THE TASK: Transcribe the listing from its top line through the line with "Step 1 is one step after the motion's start". Keep it exact, both ends included, and add nothing.

DATA SHOWN:
*** Block opens ***
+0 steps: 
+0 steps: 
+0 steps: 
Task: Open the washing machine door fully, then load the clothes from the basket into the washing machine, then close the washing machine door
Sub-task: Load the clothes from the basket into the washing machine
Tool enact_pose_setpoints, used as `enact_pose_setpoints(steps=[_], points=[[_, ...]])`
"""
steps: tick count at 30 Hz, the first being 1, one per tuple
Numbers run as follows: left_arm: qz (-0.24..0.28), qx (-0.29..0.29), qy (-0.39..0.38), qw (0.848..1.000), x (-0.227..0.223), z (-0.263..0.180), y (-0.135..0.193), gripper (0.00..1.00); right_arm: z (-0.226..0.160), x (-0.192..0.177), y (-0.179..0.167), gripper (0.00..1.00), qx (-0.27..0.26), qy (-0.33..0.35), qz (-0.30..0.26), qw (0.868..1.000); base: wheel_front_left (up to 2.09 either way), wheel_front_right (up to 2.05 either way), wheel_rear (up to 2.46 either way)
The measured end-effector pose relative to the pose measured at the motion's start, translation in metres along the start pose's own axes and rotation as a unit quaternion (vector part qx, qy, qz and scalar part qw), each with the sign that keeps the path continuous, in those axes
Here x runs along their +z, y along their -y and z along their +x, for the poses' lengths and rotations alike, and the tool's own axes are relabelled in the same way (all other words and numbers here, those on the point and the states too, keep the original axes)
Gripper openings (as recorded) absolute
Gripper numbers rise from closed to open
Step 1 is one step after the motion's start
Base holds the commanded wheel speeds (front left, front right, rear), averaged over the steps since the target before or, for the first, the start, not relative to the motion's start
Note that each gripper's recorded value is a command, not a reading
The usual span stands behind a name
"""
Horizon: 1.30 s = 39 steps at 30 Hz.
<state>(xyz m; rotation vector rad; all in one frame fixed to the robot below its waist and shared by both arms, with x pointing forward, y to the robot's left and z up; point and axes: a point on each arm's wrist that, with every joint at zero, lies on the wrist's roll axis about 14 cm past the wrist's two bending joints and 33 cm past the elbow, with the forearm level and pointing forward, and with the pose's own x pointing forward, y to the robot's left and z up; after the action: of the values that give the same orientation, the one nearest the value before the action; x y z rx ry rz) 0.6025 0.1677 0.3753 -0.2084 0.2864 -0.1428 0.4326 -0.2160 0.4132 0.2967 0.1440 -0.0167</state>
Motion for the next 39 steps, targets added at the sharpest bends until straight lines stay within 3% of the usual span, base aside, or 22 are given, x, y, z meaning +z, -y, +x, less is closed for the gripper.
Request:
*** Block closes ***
SOLUTION FOR THIS PROBLEM:
+0 steps: 
+0 steps: 
+0 steps: 
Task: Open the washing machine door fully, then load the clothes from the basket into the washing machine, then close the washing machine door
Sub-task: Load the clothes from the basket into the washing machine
Tool enact_pose_setpoints, used as `enact_pose_setpoints(steps=[_], points=[[_, ...]])`
"""
steps: tick count at 30 Hz, the first being 1, one per tuple
Numbers run as follows: left_arm: qz (-0.24..0.28), qx (-0.29..0.29), qy (-0.39..0.38), qw (0.848..1.000), x (-0.227..0.223), z (-0.263..0.180), y (-0.135..0.193), gripper (0.00..1.00); right_arm: z (-0.226..0.160), x (-0.192..0.177), y (-0.179..0.167), gripper (0.00..1.00), qx (-0.27..0.26), qy (-0.33..0.35), qz (-0.30..0.26), qw (0.868..1.000); base: wheel_front_left (up to 2.09 either way), wheel_front_right (up to 2.05 either way), wheel_rear (up to 2.46 either way)
The measured end-effector pose relative to the pose measured at the motion's start, translation in metres along the start pose's own axes and rotation as a unit quaternion (vector part qx, qy, qz and scalar part qw), each with the sign that keeps the path continuous, in those axes
Here x runs along their +z, y along their -y and z along their +x, for the poses' lengths and rotations alike, and the tool's own axes are relabelled in the same way (all other words and numbers here, those on the point and the states too, keep the original axes)
Gripper openings (as recorded) absolute
Gripper numbers rise from closed to open
Step 1 is one step after the motion's start

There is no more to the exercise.